NEW DELHI // Popular among his colleagues but not a populist, India's finance minister Pranab Mukherjee has emerged as the front-runner to be the 13th president of India.
No other strong contenders have emerged to contest against the diminutive Mr Mukherjee, 76, after his party, the Congress, nominated him as their candidate for the July 19 elections. If he wins, it will mark an end to a distinguished political career.
The role is largely ceremonial but, after general elections, the president can select the party or parties to form a government. That power may come into play in 2014 as neither of the two main parties - Congress and the Bharatiya Janata Party - are expected to win convincing majorities. The Indian president is chosen by an electoral college that comprises the members of both houses of parliament as well as all the members of the state legislatures - nearly 4,900 people, in total. Indian presidents have never ventured back into political life after their retirement.
"In running the government, Mr Mukherjee has been my most valued colleague," said Manmohan Singh, the Indian prime minister, last December, presenting Mr Mukherjee with The Best Administrator in India award for 2011. "There are few people in our politics today who can match his long and exemplary record of public service."
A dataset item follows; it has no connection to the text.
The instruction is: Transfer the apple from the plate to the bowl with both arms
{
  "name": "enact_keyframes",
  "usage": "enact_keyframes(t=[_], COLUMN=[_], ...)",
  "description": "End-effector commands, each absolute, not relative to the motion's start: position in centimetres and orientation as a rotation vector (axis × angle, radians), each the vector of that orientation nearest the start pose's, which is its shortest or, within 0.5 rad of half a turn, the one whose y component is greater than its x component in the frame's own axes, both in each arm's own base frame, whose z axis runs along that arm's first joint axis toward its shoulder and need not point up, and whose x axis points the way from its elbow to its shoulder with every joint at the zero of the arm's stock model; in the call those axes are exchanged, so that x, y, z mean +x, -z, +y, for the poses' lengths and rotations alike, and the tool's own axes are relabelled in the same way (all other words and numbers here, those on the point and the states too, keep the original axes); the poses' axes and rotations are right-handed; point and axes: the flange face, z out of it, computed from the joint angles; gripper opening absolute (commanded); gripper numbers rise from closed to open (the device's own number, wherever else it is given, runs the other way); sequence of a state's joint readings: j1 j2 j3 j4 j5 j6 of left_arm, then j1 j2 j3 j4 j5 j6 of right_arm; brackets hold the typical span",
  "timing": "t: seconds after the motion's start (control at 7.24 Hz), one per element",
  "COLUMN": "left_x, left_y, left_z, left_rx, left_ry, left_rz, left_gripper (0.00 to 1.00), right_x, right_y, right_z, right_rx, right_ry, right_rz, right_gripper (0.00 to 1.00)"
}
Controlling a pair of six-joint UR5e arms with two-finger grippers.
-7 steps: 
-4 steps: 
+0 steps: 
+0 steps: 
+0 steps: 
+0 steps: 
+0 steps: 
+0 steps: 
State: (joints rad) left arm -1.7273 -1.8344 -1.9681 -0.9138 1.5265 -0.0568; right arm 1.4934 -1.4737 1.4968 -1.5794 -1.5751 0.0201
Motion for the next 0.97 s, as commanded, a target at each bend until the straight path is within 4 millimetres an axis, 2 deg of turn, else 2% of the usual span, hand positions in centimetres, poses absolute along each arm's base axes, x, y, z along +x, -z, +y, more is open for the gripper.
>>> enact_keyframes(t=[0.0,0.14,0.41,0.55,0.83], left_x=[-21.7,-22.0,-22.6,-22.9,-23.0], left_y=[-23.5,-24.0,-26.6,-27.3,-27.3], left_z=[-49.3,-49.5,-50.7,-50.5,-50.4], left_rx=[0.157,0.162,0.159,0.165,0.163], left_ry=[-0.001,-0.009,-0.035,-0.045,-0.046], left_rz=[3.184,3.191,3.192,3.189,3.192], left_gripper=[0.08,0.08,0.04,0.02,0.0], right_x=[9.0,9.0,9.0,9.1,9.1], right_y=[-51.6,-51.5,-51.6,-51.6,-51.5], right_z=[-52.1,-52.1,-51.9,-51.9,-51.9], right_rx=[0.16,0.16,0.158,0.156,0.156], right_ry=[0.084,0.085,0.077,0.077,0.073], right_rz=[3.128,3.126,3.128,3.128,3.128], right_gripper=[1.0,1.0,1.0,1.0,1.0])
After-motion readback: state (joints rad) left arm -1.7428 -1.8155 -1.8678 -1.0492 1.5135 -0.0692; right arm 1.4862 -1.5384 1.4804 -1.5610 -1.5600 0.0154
Mr Mukherjee's parliamentary career stretches back to 1969, when he was nominated as a member of the Rajya Sabha - the upper house of India's parliament. Since then, he has served as finance minister several times. At various other points, he has been minister for defence, external affairs, transport, and communication.
Only in 2004 did Mr Mukherjee win a popular election. "He isn't a mass politician that way. He can't connect to the crowds," said one Congress party member who knows Mr Mukherjee.
Born in Birbhum district in the state of West Bengal, Mr Mukherjee studied history and political science at the University of Calcutta, before going on to work first as a teacher and then as a journalist.
In 1967, Mr Mukherjee was a young officer of the Bangla Congress, which had broken away from the main Congress party and which was part of the coalition governing West Bengal. "The Bangla Congress must have thought: 'This fellow can speak English, he has studied political science, so let's send him to the Rajya Sabha'," said Tarun Ganguly, a former Kolkata bureau chief of The Telegraph newspaper.
In New Delhi, Mr Mukherjee rapidly caught the eye of Indira Gandhi, and as the Bangla Congress disintegrated, he rejoined the Congress party in 1970.
Ms Gandhi would subsequently give Mr Mukherjee his first finance ministry in 1982. That year, when he presented his first budget for an hour and 35 minutes, Ms Gandhi remarked: "The shortest finance minister has delivered the longest budget speech."
The key to Mr Mukherjee's longevity in politics, Mr Ganguly said, has been his willingness to improve himself. "He comes from a village, and he went to a village school, not some highfalutin' institution," he said. "You can even tell that from his accent now."
But Mr Mukherjee is a voracious reader, Mr Ganguly observed, and he has "tremendous concentration powers and a memory like an elephant's".
He derives his pleasures from work, Mr Ganguly said.
"He has acquired a reputation as the Congress party's firefighter," he added. "And somehow, he has maintained good relations with other parties, because he isn't overbearing. He listens more than he talks."
Mr Mukherjee's nomination has not escaped opposition entirely.
The chief minister of his home state of West Bengal, Mamata Banerjee, still refuses to endorse his candidature, even though her party is a coalition partner of the Congress in the central government.
On Monday, another voice of dissent emerged from Arvind Kejriwal, one of the leading lights of the India Against Corruption movement, which has gathered strength over the last two years.
Mr Kejriwal pointed out that some corruption allegations against Mr Mukherjee have not yet been resolved - notably in a 2005 Scorpene submarine deal between India and France, signed when Mr Mukherjee was defence minister.
In 2006, the opposition Bharatiya Janata Party claimed, in parliament, that the deal - worth 188 billion rupees (Dh12.33bn) - earned unnamed middlemen in the Congress party a four per cent commission. Mr Mukherjee refused to order an investigation into the affair at the time.
Mr Kejriwal has called for an inquiry to begin ahead of Mr Mukherjee's confirmation as president, noting that once he is installed as president, he will be granted judicial immunity, which would impede further investigation.
"The probe should be conducted by an independent agency," Mr Kejriwal said in a statement. "The post of the president is the most dignified, and anybody considered for the post should carry a clean image. Whatever be the allegations against Mukherjee, they must be probed."
Having reached the highest echelons of Indian politics, the Congress party member said Mr Mukherjee may feel some regret that he never became prime minister.
"Frankly, I think he had harboured thoughts of being prime minister at one stage," he said. "But he must have figured that in the elections in 2014, the Congress may not come back to power, and that he would be too old to wait for the 2019 elections."
"In the final analysis, I think he would have figured: 'The presidency is still the presidency'," he added. "He would still be head of state, the first citizen of India."